Which is faster : if (bool) or if(int)?

Solution 1:

Makes sense to me. Your compiler apparently defines a bool as an 8-bit value, and your system ABI requires it to "promote" small (< 32-bit) integer arguments to 32-bit when pushing them onto the call stack. So to compare a bool, the compiler generates code to isolate the least significant byte of the 32-bit argument that g receives, and compares it with cmpb. In the first example, the int argument uses the full 32 bits that were pushed onto the stack, so it simply compares against the whole thing with cmpl.

Solution 2:

Compiling with -03 gives the following for me:

f:

    pushl   %ebp
    movl    %esp, %ebp
    cmpl    $1, 8(%ebp)
    popl    %ebp
    sbbl    %eax, %eax
    andb    $58, %al
    addl    $99, %eax
    ret

g:

    pushl   %ebp
    movl    %esp, %ebp
    cmpb    $1, 8(%ebp)
    popl    %ebp
    sbbl    %eax, %eax
    andb    $58, %al
    addl    $99, %eax
    ret

.. so it compiles to essentially the same code, except for cmpl vs cmpb. This means that the difference, if there is any, doesn't matter. Judging by unoptimized code is not fair.

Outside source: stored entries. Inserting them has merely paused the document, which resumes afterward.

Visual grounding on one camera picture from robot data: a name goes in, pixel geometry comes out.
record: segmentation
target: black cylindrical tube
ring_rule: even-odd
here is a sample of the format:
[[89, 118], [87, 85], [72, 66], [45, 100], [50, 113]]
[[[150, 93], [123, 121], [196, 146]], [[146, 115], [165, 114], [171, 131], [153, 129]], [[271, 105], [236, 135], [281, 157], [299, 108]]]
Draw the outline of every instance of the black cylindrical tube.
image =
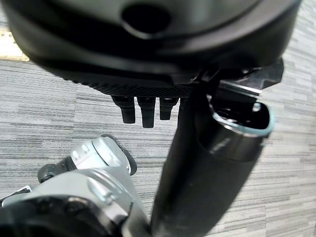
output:
[[154, 237], [199, 237], [215, 226], [245, 183], [273, 126], [263, 104], [246, 127], [220, 117], [197, 91], [180, 113], [155, 199]]

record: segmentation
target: striped carpet
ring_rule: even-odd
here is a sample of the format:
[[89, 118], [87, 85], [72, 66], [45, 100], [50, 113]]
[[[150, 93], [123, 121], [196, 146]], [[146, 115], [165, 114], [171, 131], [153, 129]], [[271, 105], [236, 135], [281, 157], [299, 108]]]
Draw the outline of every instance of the striped carpet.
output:
[[[6, 27], [0, 10], [0, 27]], [[284, 55], [281, 84], [262, 101], [276, 118], [272, 134], [242, 192], [209, 236], [316, 236], [316, 2], [302, 4]], [[31, 62], [0, 61], [0, 196], [37, 185], [40, 167], [67, 156], [85, 139], [114, 135], [136, 158], [133, 181], [150, 214], [177, 120], [145, 129], [123, 124], [111, 98], [55, 77]]]

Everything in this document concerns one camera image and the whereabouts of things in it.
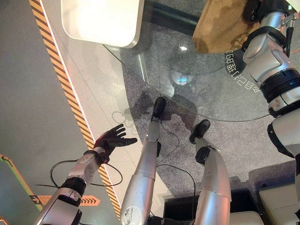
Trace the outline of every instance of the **orange striped floor marking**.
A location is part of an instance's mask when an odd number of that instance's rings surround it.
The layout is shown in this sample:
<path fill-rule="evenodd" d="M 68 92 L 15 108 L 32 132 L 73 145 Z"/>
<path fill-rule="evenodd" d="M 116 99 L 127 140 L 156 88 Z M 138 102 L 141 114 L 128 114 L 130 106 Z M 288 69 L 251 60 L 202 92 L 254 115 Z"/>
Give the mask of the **orange striped floor marking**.
<path fill-rule="evenodd" d="M 42 35 L 46 50 L 49 54 L 50 61 L 53 64 L 53 69 L 56 72 L 57 78 L 65 93 L 67 101 L 71 107 L 71 110 L 77 121 L 82 136 L 88 146 L 88 149 L 91 150 L 95 143 L 95 138 L 91 133 L 91 129 L 88 125 L 86 117 L 84 116 L 83 109 L 80 105 L 80 101 L 72 85 L 66 65 L 58 49 L 58 45 L 55 41 L 55 37 L 53 35 L 51 26 L 49 24 L 47 15 L 45 13 L 43 3 L 41 0 L 28 0 L 28 1 L 31 6 L 39 31 Z M 101 167 L 98 169 L 98 172 L 100 174 L 100 177 L 102 178 L 102 182 L 105 185 L 112 185 L 112 181 L 107 173 L 107 168 L 105 165 L 101 165 Z M 115 189 L 113 187 L 105 187 L 105 188 L 111 200 L 112 206 L 117 214 L 117 217 L 118 219 L 120 219 L 120 201 L 117 198 Z"/>

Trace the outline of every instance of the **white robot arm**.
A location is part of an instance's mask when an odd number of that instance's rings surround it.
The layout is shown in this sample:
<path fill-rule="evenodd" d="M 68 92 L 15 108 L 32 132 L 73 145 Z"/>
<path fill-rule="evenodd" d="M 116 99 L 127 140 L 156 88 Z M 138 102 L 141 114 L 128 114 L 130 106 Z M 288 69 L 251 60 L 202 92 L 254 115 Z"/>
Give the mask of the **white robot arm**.
<path fill-rule="evenodd" d="M 126 133 L 120 124 L 96 140 L 93 150 L 88 150 L 77 160 L 65 182 L 42 209 L 34 225 L 77 225 L 82 216 L 81 198 L 91 183 L 94 173 L 103 163 L 108 163 L 115 147 L 137 142 L 136 138 L 122 138 Z"/>

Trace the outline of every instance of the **round glass tabletop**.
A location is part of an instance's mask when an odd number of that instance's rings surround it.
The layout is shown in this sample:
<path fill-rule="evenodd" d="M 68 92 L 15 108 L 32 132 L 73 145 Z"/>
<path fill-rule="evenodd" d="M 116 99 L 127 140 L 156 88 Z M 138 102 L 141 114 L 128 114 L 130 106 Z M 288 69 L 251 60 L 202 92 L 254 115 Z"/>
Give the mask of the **round glass tabletop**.
<path fill-rule="evenodd" d="M 137 78 L 194 113 L 223 121 L 268 115 L 268 103 L 245 69 L 241 50 L 222 54 L 195 51 L 192 34 L 205 2 L 146 1 L 137 45 L 106 48 Z M 300 45 L 299 31 L 295 29 L 292 49 Z M 299 53 L 291 55 L 298 68 Z"/>

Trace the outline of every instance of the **floor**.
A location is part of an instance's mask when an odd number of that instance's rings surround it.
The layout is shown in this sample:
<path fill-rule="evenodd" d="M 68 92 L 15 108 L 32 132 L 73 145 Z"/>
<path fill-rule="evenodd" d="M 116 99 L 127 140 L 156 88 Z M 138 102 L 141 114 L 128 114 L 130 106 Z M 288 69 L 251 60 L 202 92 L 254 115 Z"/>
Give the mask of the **floor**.
<path fill-rule="evenodd" d="M 137 79 L 136 75 L 122 66 L 102 45 L 70 39 L 62 29 L 60 16 L 57 16 L 60 13 L 59 2 L 59 0 L 43 1 L 94 136 L 117 123 L 124 122 L 130 130 L 128 134 L 139 136 L 139 140 L 143 140 L 152 104 L 161 93 L 157 92 L 153 85 Z M 157 30 L 162 32 L 161 35 L 165 31 L 165 29 Z M 117 56 L 123 59 L 124 52 L 121 51 Z M 169 163 L 191 172 L 197 186 L 201 182 L 203 168 L 193 160 L 195 150 L 188 142 L 188 136 L 193 125 L 202 118 L 187 111 L 186 107 L 168 101 L 163 118 L 166 130 L 161 129 L 163 148 L 158 158 L 158 163 Z M 271 116 L 234 123 L 211 120 L 212 126 L 207 134 L 208 138 L 223 151 L 232 189 L 249 188 L 256 201 L 258 201 L 255 195 L 256 188 L 266 185 L 266 181 L 267 185 L 278 185 L 291 182 L 294 176 L 292 159 L 278 153 L 268 138 L 266 127 L 272 120 Z M 179 143 L 171 132 L 179 137 Z M 125 151 L 116 151 L 111 157 L 113 165 L 121 168 L 125 174 L 123 184 L 116 186 L 121 201 L 138 161 L 137 152 L 141 149 L 141 142 L 124 149 Z M 173 195 L 191 195 L 193 186 L 188 176 L 176 170 L 159 168 L 157 172 L 159 176 L 154 191 L 152 212 L 155 215 L 162 215 L 164 198 Z M 113 171 L 110 173 L 112 180 L 117 181 L 119 177 Z"/>
<path fill-rule="evenodd" d="M 137 79 L 136 75 L 123 66 L 104 46 L 69 38 L 61 25 L 60 0 L 42 2 L 94 137 L 97 138 L 104 131 L 124 122 L 127 135 L 138 138 L 138 143 L 117 148 L 110 157 L 110 163 L 123 174 L 123 182 L 115 187 L 118 198 L 122 202 L 131 174 L 139 159 L 142 149 L 141 140 L 145 135 L 153 102 L 161 93 L 153 86 Z M 45 47 L 40 34 L 31 32 L 37 29 L 36 25 L 25 19 L 30 17 L 24 14 L 27 9 L 30 7 L 26 0 L 5 0 L 0 5 L 3 21 L 11 18 L 12 12 L 20 12 L 17 14 L 17 20 L 10 19 L 10 23 L 3 23 L 4 27 L 0 29 L 12 31 L 10 36 L 4 32 L 0 33 L 1 58 L 11 56 L 7 61 L 0 61 L 1 67 L 7 68 L 3 71 L 9 75 L 5 76 L 5 82 L 3 77 L 0 77 L 0 95 L 6 96 L 0 101 L 0 113 L 1 115 L 5 113 L 8 118 L 0 120 L 0 126 L 7 128 L 1 130 L 1 142 L 5 144 L 1 147 L 0 153 L 5 152 L 10 155 L 10 158 L 17 159 L 16 164 L 20 165 L 24 177 L 27 180 L 32 179 L 30 186 L 33 187 L 34 193 L 43 192 L 50 195 L 52 189 L 42 189 L 34 184 L 37 181 L 49 182 L 49 167 L 60 159 L 79 157 L 85 151 L 86 145 L 74 120 L 71 119 L 73 115 L 68 111 L 67 101 L 61 93 L 59 83 L 48 76 L 48 71 L 53 71 L 53 68 L 49 56 L 42 50 Z M 11 29 L 11 27 L 18 27 L 18 24 L 22 25 L 19 29 Z M 15 67 L 16 60 L 21 62 L 20 68 Z M 36 63 L 27 68 L 31 62 Z M 27 68 L 26 76 L 21 76 L 24 68 Z M 61 109 L 59 114 L 56 112 L 57 108 Z M 203 117 L 190 112 L 186 107 L 167 100 L 161 126 L 162 150 L 158 158 L 159 164 L 168 163 L 189 171 L 195 178 L 197 187 L 201 182 L 203 168 L 194 161 L 195 149 L 188 142 L 188 137 L 190 129 L 201 119 Z M 207 133 L 207 138 L 222 150 L 231 177 L 232 189 L 249 188 L 256 201 L 258 201 L 255 196 L 257 188 L 290 182 L 294 179 L 294 162 L 291 158 L 278 153 L 268 138 L 266 127 L 272 120 L 271 116 L 248 122 L 211 120 L 211 129 Z M 27 149 L 26 154 L 23 153 L 24 151 L 21 154 L 14 151 L 24 148 Z M 62 171 L 66 173 L 68 169 L 67 165 L 62 167 Z M 151 211 L 156 216 L 162 216 L 164 200 L 174 196 L 190 196 L 193 185 L 188 176 L 176 170 L 160 167 L 157 172 Z M 120 180 L 114 170 L 109 169 L 109 175 L 113 183 Z M 65 178 L 63 173 L 57 173 L 55 176 L 58 180 Z M 99 177 L 95 177 L 95 180 L 100 182 Z M 102 205 L 110 205 L 104 189 L 91 187 L 90 193 L 101 198 Z M 103 210 L 103 208 L 85 210 L 83 222 L 97 224 L 97 220 L 90 218 L 100 211 L 102 215 L 112 213 L 111 209 L 107 212 Z M 116 221 L 112 220 L 106 224 L 116 224 Z"/>
<path fill-rule="evenodd" d="M 42 1 L 51 23 L 63 59 L 71 76 L 73 85 L 81 101 L 85 115 L 95 137 L 119 124 L 113 117 L 116 112 L 129 108 L 123 80 L 121 63 L 102 45 L 71 39 L 61 25 L 60 0 Z M 124 113 L 127 135 L 137 137 L 138 143 L 118 148 L 110 157 L 110 163 L 120 169 L 123 182 L 116 186 L 122 202 L 131 175 L 139 160 L 142 142 L 136 131 L 130 111 Z M 109 170 L 112 182 L 120 180 L 114 170 Z M 156 178 L 151 211 L 163 215 L 164 198 L 173 197 L 159 176 Z"/>

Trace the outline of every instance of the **gray floor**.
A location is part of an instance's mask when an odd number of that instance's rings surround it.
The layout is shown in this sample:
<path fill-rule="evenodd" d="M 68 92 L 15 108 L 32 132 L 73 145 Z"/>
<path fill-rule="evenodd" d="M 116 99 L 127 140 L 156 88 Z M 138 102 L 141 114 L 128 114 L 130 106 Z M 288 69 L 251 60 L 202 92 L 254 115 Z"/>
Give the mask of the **gray floor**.
<path fill-rule="evenodd" d="M 147 85 L 126 67 L 123 67 L 130 111 L 141 140 L 144 139 L 155 99 L 161 94 Z M 167 100 L 162 117 L 162 149 L 158 164 L 170 164 L 188 171 L 196 181 L 197 193 L 203 167 L 195 161 L 195 146 L 188 138 L 192 127 L 204 117 Z M 267 126 L 271 116 L 249 122 L 222 122 L 210 120 L 206 137 L 218 146 L 226 163 L 232 190 L 249 189 L 256 201 L 257 191 L 263 187 L 294 182 L 293 159 L 277 152 L 269 140 Z M 157 169 L 163 182 L 175 197 L 191 196 L 194 187 L 191 178 L 176 169 Z"/>
<path fill-rule="evenodd" d="M 11 158 L 35 195 L 52 195 L 49 170 L 55 163 L 77 159 L 87 150 L 79 127 L 46 52 L 27 0 L 1 1 L 0 4 L 0 153 Z M 72 165 L 54 172 L 63 183 Z M 15 180 L 3 179 L 0 196 L 22 198 L 18 187 L 8 188 Z M 95 175 L 95 183 L 101 184 Z M 85 195 L 101 202 L 97 207 L 81 207 L 81 222 L 116 225 L 119 223 L 104 187 L 92 186 Z M 33 224 L 37 212 L 23 210 L 1 198 L 0 215 L 12 225 Z"/>

Edit to clarify my point. Unoptimized code is for simple debugging, not for speed. Comparing the speed of unoptimized code is senseless.

Solution 3:

When I compile this with a sane set of options (specifically -O3), here's what I get:

For f():

        .type   _Z1fi, @function
_Z1fi:
.LFB0:
        .cfi_startproc
        .cfi_personality 0x3,__gxx_personality_v0
        cmpl    $1, %edi
        sbbl    %eax, %eax
        andb    $58, %al
        addl    $99, %eax
        ret
        .cfi_endproc

For g():

        .type   _Z1gb, @function
_Z1gb:
.LFB1:
        .cfi_startproc
        .cfi_personality 0x3,__gxx_personality_v0
        cmpb    $1, %dil
        sbbl    %eax, %eax
        andb    $58, %al
        addl    $99, %eax
        ret
        .cfi_endproc

They still use different instructions for the comparison (cmpb for boolean vs. cmpl for int), but otherwise the bodies are identical. A quick look at the Intel manuals tells me: ... not much of anything. There's no such thing as cmpb or cmpl in the Intel manuals. They're all cmp and I can't find the timing tables at the moment. I'm guessing, however, that there's no clock difference between comparing a byte immediate vs. comparing a long immediate, so for all practical purposes the code is identical.


edited to add the following based on your addition

The reason the code is different in the unoptimized case is that it is unoptimized. (Yes, it's circular, I know.) When the compiler walks the AST and generates code directly, it doesn't "know" anything except what's at the immediate point of the AST it's in. At that point it lacks all contextual information needed to know that at this specific point it can treat the declared type bool as an int. A boolean is obviously by default treated as a byte and when manipulating bytes in the Intel world you have to do things like sign-extend to bring it to certain widths to put it on the stack, etc. (You can't push a byte.)

When the optimizer views the AST and does its magic, however, it looks at surrounding context and "knows" when it can replace code with something more efficient without changing semantics. So it "knows" it can use an integer in the parameter and thereby lose the unnecessary conversions and widening.